2. Creating through speaking

I began speaking into a recording device as a way of bypassing the experience of living through the blanks, the as yet unfilled pages, that are always part of the writing experience, and that are collapsed for the reader. The equivalent is a blank on the recording (possibly the on/off click of the pause button, otherwise the duration of the sound of breathing), but lived thinking in time rather than confronted as a visibly unchanging space, the mirror of non-production .

The practice was a form of discovery before it was a method of generating ‘text’. But gradually what I was discovering was the range of means within it that made it most suited to how I wanted to relate to language, to think in language, and to be in a process of decision-making about language.

I had a history of improvisational methods of generating language in performance, as distinguished from character-based or situation-based speech, so this new approach was more about thinking through speech than about enactment of speech, though that did also come into play as described below in terms of multiple voice.

The first few tries represent a progression of experiments: from simply reporting the scenes before the inner eye, hypnogogic imagery, to finding included in the visual fields fragments of language, morphemes which in turn began trains of meaning, to hearing such fragments, to interrogating these, to fully fledged dialogue, to multiple voices.

Regarding the dialogic, an aspect of the method may be represented by the following: in the 90s I had translated Kleist’s ‘On the gradual production of thought by speaking.’ For Kleist the presence of an addressee is important:

There lies a special source of inspiration for him who speaks, in a human countenance facing him; and a gaze that lets us know that it has already understood a half-expressed thought, often offers us the expression for the entire remaining half.

While the recording device may not offer us a return expression (and I’ve written elsewhere about the speaker/ listener or performer/ audience relation), it is a less far stretch of the imagination for me to address a possible presence by speaking than by writing. But it was in particular the title of his essay that interested me.

As ‘voices’ or trains of thought replied to or interrupted each other, I wanted to give as many as possible of them room, despite the singleness in time of my speaking voice. Distinguishing ‘speakers’ came later, in the editing process, sometimes to ‘make’ a sense, although sometimes this was clear.

And so this practice goes beyond a field recording of myself, to a dialogue with the situation of recording.

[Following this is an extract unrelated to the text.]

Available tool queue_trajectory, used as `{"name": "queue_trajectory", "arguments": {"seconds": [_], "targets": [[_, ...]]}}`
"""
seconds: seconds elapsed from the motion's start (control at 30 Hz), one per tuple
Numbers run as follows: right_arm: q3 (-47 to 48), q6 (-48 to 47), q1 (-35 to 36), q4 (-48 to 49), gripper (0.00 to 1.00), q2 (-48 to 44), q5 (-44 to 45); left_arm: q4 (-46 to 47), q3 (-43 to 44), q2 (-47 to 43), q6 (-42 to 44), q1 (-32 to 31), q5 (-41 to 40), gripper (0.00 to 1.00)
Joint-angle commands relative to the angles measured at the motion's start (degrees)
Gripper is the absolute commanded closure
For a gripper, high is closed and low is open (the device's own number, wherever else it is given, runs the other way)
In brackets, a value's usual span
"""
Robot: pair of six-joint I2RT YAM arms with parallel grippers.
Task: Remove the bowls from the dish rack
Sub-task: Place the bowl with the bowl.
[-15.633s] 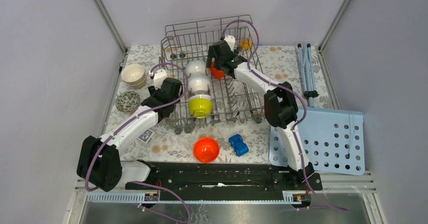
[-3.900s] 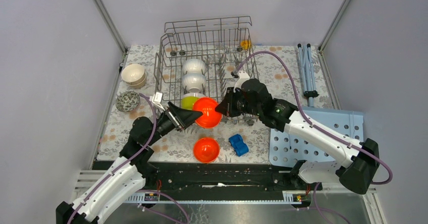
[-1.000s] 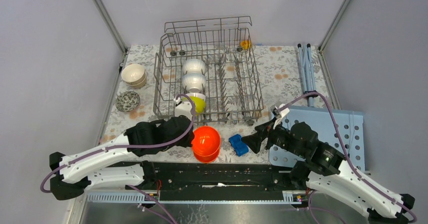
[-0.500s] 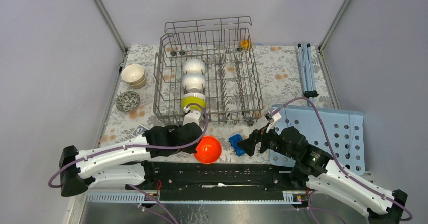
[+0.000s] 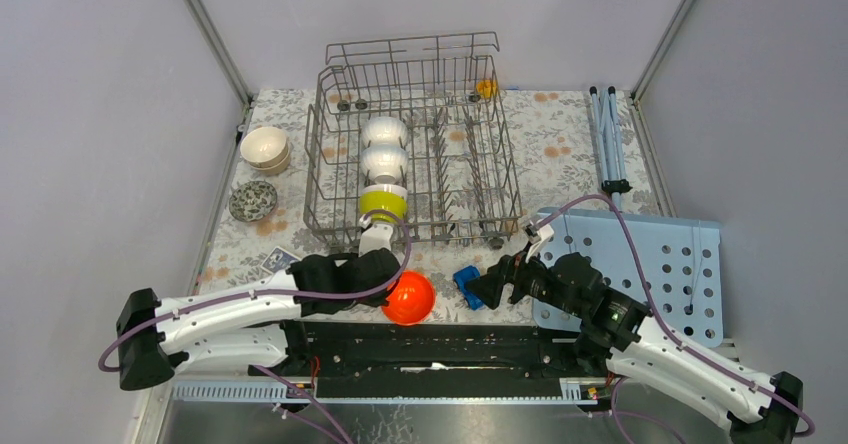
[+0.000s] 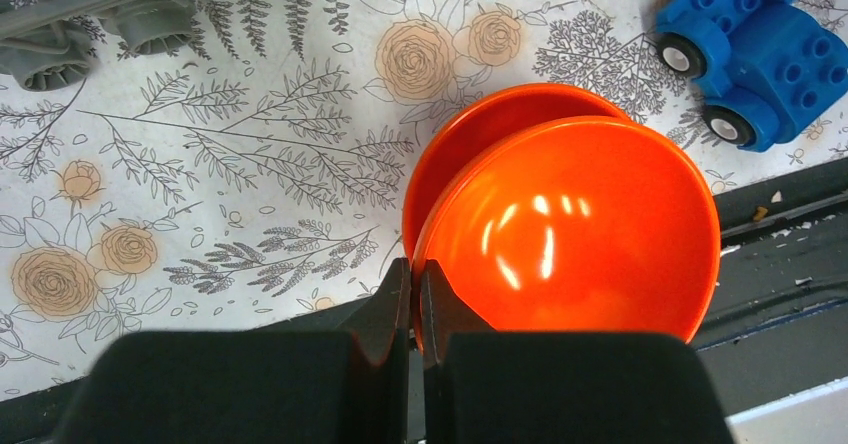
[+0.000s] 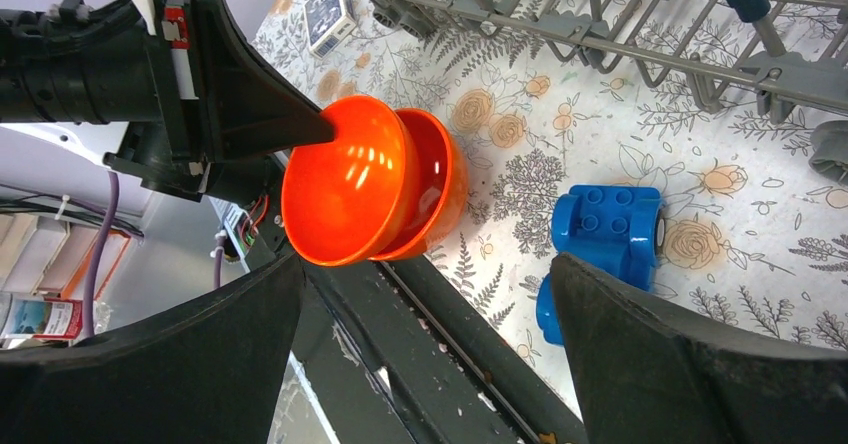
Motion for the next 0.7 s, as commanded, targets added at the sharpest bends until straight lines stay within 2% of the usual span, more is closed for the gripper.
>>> {"name": "queue_trajectory", "arguments": {"seconds": [0.0,0.67], "targets": [[-0.4,1.0,0.3,4.0,0.01,0.1,-0.7,2.4,-0.7,-2.1,-2.0,0.4,-3.0,1.00],[-1.7,2.0,0.3,4.6,0.02,-0.2,-1.0,7.9,-2.7,0.5,-2.6,0.5,-2.6,1.00]]}}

At the level of the texture of the language, both language and thought seemed to be inventing themselves and each other. Above all, the experience of the process remains one of choices. While sometimes known features of oral poems came naturally, like rhythmic patterning, I could also conversely choose, at each juncture, to make a different kind of choice to those I had made till then. Then there was a new patterning, of the new and the known. This is a process familiar in experimental improvised music.

In a process where what has been made so far is less readily checked than on the page, different syntaxes evolve as well as different leaps of thought. Memory is functioning differently. At times the process is even amnesiac , allowing the next point to be fully present. But at others, the sentence, if it is a sentence, is woven out of the cadences and clauses of breath and thought.

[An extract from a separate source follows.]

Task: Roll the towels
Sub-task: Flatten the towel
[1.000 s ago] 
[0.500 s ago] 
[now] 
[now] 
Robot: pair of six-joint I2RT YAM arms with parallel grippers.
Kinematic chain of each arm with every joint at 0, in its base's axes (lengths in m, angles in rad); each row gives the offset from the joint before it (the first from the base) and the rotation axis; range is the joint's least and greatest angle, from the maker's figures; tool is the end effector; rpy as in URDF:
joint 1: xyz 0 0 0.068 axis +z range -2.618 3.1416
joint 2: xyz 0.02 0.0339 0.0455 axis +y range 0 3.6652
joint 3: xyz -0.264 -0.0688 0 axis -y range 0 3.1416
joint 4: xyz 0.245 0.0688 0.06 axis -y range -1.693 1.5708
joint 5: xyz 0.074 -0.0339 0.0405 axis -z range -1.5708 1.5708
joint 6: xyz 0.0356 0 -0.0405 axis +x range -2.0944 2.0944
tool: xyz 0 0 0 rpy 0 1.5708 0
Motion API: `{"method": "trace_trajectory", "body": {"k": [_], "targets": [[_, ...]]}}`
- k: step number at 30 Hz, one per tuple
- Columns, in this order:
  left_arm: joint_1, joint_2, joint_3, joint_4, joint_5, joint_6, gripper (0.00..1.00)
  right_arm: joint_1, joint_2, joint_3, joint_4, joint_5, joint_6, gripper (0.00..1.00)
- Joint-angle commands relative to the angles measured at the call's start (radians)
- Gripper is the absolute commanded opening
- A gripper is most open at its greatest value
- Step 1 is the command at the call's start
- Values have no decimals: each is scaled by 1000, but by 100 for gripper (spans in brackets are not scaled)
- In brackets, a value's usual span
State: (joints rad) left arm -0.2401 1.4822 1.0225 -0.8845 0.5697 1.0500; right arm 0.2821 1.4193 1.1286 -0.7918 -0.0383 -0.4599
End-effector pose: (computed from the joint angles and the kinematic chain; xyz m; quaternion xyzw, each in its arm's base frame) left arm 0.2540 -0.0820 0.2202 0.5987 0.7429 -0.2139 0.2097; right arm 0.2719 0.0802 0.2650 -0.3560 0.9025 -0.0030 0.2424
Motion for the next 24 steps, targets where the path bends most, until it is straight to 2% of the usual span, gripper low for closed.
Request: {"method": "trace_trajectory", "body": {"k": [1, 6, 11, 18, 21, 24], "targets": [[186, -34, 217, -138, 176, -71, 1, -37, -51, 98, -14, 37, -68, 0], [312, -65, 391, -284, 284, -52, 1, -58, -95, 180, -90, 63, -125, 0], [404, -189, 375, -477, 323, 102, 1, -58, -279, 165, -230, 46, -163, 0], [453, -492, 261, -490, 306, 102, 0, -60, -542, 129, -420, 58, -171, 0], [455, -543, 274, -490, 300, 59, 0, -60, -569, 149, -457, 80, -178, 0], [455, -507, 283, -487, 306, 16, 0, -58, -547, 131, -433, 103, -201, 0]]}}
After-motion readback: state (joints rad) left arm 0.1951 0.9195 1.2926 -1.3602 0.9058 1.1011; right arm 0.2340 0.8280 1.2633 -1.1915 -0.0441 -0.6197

I would distinguish this practice from notions of automatic writing. In the generated parts of the language, the absence of the visual page allowed a different concentration, lived in silence not in blank. I was involved in and aware of the intense mental activity of most of these silences – they are suspensions into silence, not falling silent as a disappearance or end to thought. Often the cadence would remain lifted, the effort is audible in the voice, a word continued several minutes later after multiple silent expansions sideways from the crossroads of possibilities. The trope may not be unfamiliar to any writer, but here the journey was not from my mind to its expression via my hands, but via the more intimate organ of my mouth.

I was involved in how expression had to occur through an articulation of the embodied voice, the lips, tongue, sound and intimate movement; how sometimes this would even linger in the lallation of effort of mind, the mind’s trying to meet directly what it holds in its eye or the form it perceives, and the expression not being the faithfully teleported recreation of that onto the other bank, but the product of that meeting. Such forms might also include themselves the meetings of forms and thoughts and the meetings of phonetic responses.

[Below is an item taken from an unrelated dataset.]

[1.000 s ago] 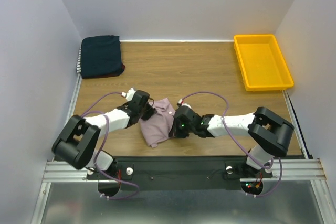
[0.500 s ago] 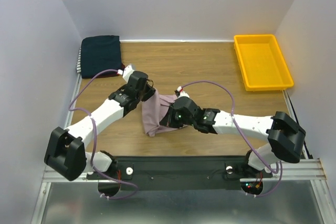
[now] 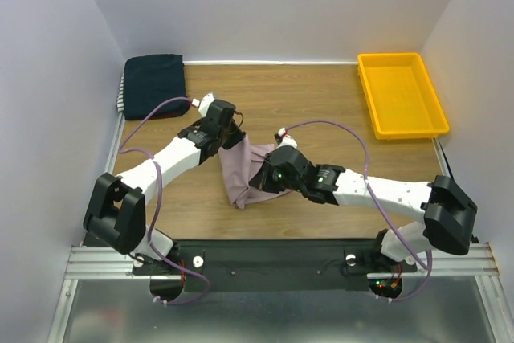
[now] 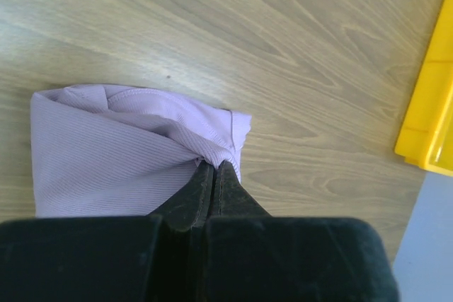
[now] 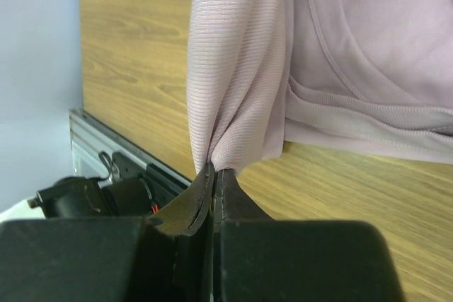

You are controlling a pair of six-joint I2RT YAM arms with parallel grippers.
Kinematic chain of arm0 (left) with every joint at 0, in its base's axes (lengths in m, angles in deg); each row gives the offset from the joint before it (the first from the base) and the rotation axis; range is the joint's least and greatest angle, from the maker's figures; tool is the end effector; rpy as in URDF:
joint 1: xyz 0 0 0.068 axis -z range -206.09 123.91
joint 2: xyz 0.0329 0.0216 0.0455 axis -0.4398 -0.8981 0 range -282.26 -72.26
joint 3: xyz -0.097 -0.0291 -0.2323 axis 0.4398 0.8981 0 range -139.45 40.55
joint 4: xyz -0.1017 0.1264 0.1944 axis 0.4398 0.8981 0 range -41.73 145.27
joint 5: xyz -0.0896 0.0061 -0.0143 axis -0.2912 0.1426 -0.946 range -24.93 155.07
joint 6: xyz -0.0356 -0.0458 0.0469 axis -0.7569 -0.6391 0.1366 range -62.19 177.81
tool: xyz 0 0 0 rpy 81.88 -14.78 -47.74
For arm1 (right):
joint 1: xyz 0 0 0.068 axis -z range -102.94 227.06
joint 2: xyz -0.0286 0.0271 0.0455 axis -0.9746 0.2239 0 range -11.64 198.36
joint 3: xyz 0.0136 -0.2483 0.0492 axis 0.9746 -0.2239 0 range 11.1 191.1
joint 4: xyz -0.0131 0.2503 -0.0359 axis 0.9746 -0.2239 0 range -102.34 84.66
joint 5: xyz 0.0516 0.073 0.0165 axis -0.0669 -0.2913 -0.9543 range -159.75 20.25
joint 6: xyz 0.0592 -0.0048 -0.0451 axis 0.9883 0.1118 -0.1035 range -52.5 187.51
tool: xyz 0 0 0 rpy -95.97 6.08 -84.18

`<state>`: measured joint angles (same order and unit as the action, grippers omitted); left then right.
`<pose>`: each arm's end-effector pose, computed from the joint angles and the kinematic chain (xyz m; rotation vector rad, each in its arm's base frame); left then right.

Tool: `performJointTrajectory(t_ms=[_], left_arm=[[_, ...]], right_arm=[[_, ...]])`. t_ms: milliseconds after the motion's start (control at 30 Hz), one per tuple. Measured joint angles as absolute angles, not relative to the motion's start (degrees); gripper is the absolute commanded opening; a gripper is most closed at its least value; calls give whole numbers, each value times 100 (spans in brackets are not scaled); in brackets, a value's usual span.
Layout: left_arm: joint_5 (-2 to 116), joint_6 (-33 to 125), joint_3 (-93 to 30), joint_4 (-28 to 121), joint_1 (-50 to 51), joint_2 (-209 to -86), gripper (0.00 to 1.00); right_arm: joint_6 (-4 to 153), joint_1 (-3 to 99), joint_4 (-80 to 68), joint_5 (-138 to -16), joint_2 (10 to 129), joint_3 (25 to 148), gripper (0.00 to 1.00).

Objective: Fold and stack the tank tops
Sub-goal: Fold the tank top

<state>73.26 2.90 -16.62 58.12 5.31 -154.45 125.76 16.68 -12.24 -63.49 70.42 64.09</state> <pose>0.2930 -0.1685 0.2319 -0.5425 2.1933 -0.6884 0.1701 0.2853 0.2128 0.0222 2.3940 0.9825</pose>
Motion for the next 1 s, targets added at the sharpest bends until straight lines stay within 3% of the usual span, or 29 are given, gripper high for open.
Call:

The lacunae could represent, not a specific absence or omission, but a moment of thought, either too quick to record, or passing through territory that might not have been explored as the straightest journey to the page.

In a less discursive piece of speaking I might have described there (there being a moment, one of those lacunae that I can only tell you happened in the brief paragraph blank before this sentence) some feature of the landscape that struck me as I made my specific way along. Not a chance feature necessarily, though it might be, but perhaps also a feature conjured by the road.

And, unlike on the page that these texts found their way to in the editing process, silence returns in performance. In performance, silence is both the most and the least sensual part of speaking. The last because silence may be flesh closing upon itself while thought takes place, takes its place, and the most because in silence, the voice of the rest of the body can turn up the volume.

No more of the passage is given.